··· Available data

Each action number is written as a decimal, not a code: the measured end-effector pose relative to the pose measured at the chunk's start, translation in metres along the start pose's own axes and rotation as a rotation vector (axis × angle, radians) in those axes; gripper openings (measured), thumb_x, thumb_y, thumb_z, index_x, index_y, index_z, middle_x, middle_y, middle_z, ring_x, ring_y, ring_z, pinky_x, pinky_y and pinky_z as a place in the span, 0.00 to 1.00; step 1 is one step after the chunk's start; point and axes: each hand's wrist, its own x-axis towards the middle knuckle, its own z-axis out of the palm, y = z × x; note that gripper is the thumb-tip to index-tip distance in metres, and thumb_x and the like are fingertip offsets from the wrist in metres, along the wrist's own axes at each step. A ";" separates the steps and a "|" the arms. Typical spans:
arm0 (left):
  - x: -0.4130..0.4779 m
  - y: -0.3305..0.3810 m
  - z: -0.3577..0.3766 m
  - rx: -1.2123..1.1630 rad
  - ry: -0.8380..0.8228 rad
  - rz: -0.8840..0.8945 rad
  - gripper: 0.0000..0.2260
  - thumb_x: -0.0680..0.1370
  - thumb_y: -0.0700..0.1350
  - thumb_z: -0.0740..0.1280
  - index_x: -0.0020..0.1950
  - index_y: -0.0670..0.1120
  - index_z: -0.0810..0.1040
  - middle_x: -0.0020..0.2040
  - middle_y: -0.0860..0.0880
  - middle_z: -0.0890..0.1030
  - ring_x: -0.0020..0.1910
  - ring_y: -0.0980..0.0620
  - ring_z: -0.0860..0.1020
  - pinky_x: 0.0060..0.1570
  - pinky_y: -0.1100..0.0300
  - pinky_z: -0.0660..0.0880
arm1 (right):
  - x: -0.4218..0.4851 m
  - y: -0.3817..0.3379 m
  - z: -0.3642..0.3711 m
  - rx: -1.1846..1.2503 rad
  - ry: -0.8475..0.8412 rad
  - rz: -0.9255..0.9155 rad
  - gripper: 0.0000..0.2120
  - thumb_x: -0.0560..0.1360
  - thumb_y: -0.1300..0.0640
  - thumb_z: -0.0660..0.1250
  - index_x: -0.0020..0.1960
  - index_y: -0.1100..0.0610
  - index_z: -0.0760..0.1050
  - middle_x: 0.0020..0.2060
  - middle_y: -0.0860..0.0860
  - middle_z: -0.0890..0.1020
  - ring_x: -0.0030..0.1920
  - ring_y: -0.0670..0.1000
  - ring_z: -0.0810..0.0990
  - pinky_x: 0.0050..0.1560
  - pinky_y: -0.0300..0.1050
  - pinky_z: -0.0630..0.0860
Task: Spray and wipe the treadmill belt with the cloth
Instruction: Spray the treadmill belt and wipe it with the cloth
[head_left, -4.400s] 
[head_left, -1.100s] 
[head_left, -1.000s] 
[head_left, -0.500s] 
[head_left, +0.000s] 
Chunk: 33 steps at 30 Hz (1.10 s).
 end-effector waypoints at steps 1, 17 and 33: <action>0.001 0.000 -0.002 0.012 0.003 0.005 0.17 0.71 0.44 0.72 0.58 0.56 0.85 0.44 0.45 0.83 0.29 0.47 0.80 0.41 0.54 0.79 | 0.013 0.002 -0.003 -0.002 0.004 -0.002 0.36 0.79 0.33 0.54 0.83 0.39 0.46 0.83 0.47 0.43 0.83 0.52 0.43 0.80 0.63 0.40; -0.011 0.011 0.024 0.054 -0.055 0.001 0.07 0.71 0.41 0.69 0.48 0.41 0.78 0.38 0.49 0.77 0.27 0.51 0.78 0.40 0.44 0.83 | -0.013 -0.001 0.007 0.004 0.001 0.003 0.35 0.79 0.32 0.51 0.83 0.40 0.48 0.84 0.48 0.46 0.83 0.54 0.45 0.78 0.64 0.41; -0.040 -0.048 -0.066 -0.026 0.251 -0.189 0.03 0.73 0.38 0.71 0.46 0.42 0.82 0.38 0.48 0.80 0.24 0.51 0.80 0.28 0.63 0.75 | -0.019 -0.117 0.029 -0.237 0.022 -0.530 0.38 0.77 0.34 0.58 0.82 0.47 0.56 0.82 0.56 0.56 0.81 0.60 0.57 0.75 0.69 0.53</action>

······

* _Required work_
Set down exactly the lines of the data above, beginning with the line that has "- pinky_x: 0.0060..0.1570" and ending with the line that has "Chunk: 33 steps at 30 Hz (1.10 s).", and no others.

* _Exercise output_
  - pinky_x: 0.0060..0.1570
  - pinky_y: -0.1100..0.0300
  - pinky_z: -0.0660..0.0880
arm1 (right):
  - x: -0.4218..0.4851 m
  - y: -0.3817..0.3379 m
  - z: -0.3642..0.3711 m
  - rx: -1.1846..1.2503 rad
  - ry: -0.8475..0.8412 rad
  - rz: -0.9255..0.9155 rad
  - gripper: 0.0000..0.2120
  - thumb_x: -0.0560..0.1360
  - thumb_y: -0.1300..0.0640
  - thumb_z: -0.0660..0.1250
  - index_x: -0.0020..0.1960
  - index_y: -0.1100..0.0610
  - index_z: -0.0760..0.1050
  - middle_x: 0.0020..0.2060
  - middle_y: -0.0860..0.0860
  - middle_z: -0.0890..0.1020
  - ring_x: -0.0030..0.1920
  - ring_y: -0.0670..0.1000
  - ring_z: -0.0810..0.0990
  - pinky_x: 0.0050..0.1560
  - pinky_y: -0.0300..0.1050
  - pinky_z: -0.0630..0.0860
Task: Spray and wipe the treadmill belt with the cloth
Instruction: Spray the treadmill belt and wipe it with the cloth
[head_left, -4.400s] 
[head_left, -1.100s] 
[head_left, -1.000s] 
[head_left, -0.500s] 
[head_left, +0.000s] 
Chunk: 33 steps at 30 Hz (1.10 s).

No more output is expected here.